Wednesday, June 23, 2010

Straddling the Fence is not the same thing as Sitting on the Fence

My little beloved manuscript is still out at publishers being considered.

When I first sent my first book out into the world to be considered, I checked my inbox hourly to look for feedback. It took five months to hear anything at all - and the manuscript had been requested by the publisher. A few years and a few books later, I have learned that the process takes a long time.

It's also a tough industry. (What industry isn't struggling these days?) But in tough times, sometimes books become a luxury. And then publishers have a hard time paying staff, let alone paying for new titles. They have to be pretty certain they have a bestseller on their hands to take a chance on it. I explain it this way to people: imagine you're walking through the airport and you stop at the book kiosk to find something to read on the plane. Are you going to take a chance on an unknown writer? Possibly, but probably not. Same for publishers. I get that. I get that brilliantly amazing books (like my friend Erin Bow's) will find a good publishing home, but many clever, bright, creative, insightful books won't. Not in today's economy.

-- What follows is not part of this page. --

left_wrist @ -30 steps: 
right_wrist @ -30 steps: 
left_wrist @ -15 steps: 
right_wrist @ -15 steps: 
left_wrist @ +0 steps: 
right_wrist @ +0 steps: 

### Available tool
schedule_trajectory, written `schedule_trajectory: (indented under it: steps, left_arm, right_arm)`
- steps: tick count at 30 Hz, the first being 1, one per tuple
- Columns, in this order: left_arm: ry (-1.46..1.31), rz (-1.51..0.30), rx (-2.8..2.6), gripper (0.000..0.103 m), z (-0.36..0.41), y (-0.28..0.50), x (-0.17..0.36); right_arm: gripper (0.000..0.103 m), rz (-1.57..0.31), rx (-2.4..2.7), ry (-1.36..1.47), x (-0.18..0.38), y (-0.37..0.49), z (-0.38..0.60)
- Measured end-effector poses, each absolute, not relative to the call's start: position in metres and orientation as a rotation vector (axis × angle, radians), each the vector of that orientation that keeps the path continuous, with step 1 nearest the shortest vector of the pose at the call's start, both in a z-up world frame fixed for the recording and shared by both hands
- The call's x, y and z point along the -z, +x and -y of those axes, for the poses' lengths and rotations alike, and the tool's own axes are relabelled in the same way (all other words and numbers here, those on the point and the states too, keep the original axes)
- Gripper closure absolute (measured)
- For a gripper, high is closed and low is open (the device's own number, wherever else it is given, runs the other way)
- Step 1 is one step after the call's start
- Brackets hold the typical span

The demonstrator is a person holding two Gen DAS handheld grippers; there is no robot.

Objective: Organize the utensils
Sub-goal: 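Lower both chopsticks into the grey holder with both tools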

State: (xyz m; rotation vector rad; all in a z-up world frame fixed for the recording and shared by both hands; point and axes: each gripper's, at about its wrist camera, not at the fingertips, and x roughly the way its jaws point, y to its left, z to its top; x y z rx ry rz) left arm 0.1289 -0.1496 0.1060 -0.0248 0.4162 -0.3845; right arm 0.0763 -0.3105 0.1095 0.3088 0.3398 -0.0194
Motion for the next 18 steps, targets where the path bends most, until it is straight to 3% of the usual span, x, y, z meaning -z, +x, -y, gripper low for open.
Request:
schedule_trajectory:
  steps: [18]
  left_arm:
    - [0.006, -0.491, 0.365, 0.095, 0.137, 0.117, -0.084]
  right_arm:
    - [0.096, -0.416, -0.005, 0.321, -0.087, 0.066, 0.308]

The other strike against my books is what I allude to in the title of today's post. My books straddle the fence of the publishing world. What I tend to write about are stories of people coming to know themselves and God better. The problem is: where to put such stories? Are they Christian novels? Well, kind of. Are they literary fiction? Yeah, mostly.

I had a Christian publisher roll eyes at my second novel, saying it was too "edgy." I can't remember if it was drinking, smoking or dancing that offended, but I think the publisher thought I was trying to be provocative. My book was coming across that way anyhow. There was also a mainstream publisher who didn't know what to do with the religious stuff.

What I write is - if you'll pardon the pun - neither fish nor fowl. It is a very good thing we don't depend on my fiction to put groceries on the table.

But here is the thing: I am writing about the world as I see it. A world in which people struggle to live out what they believe. A world in which people don't know what they believe. A world that is miraculously beautiful and devastatingly painful. A world where redemption is possible and hope is not foolish, but neither is it simple. A world in which dancing and drinking can be wonderful things - and can lead to big messes too. A world in which many of us straddle the fence where we reach out for something beyond ourselves but we don't always know how.

I believe with all my heart that the books I'm writing are ones that will lodge in people's hearts, regardless of their stripe of faith or non-faith. I believe too that good writing goes beyond categories. My brilliant friend Erin, again, sometimes feels apologetic that she writes genre fiction - but the point is that she writes astonishingly well and that goes beyond categories in a bookstore or fences of faith.

So, market realities are market realities. I can be surprisingly patient about that. What I get impatient for is the breaking down of walls and categories. There is definitely successful writing that transcends those borders - think Anne Lamott, Donald Miller and Sue Monk Kidd. It's what I love to read. It's what I am made to write.